* PROMPT:
Only one stretch of the listing below is wanted: the line with "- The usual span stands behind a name" and all lines after it. Reproduce that stretch exactly.

* GIVEN MATERIAL:
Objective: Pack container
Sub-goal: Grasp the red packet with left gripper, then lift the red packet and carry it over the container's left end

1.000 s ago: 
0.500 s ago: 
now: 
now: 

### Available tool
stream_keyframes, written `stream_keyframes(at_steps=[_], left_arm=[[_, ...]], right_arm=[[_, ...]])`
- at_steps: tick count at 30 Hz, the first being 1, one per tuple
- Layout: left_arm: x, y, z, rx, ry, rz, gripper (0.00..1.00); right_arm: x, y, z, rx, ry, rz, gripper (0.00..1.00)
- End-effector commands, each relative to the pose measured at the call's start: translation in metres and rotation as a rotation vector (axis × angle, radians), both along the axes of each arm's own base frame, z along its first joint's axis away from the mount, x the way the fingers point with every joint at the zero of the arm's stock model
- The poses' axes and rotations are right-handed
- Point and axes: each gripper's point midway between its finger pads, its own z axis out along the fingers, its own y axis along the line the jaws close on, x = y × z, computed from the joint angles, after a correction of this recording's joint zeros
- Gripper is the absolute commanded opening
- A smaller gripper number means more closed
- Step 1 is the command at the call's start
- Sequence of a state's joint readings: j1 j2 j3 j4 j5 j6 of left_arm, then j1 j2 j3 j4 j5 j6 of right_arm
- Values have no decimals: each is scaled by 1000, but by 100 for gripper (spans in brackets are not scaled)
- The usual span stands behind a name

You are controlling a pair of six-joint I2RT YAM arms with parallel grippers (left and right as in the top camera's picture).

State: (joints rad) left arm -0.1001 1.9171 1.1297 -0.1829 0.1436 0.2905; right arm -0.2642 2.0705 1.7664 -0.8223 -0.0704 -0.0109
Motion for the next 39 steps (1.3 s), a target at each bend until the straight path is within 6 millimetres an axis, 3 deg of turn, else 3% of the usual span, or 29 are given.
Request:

* REPLY TO THE TASK:
- The usual span stands behind a name

You are controlling a pair of six-joint I2RT YAM arms with parallel grippers (left and right as in the top camera's picture).

State: (joints rad) left arm -0.1001 1.9171 1.1297 -0.1829 0.1436 0.2905; right arm -0.2642 2.0705 1.7664 -0.8223 -0.0704 -0.0109
Motion for the next 39 steps (1.3 s), a target at each bend until the straight path is within 6 millimetres an axis, 3 deg of turn, else 3% of the usual span, or 29 are given.
Request:

No more output is expected here.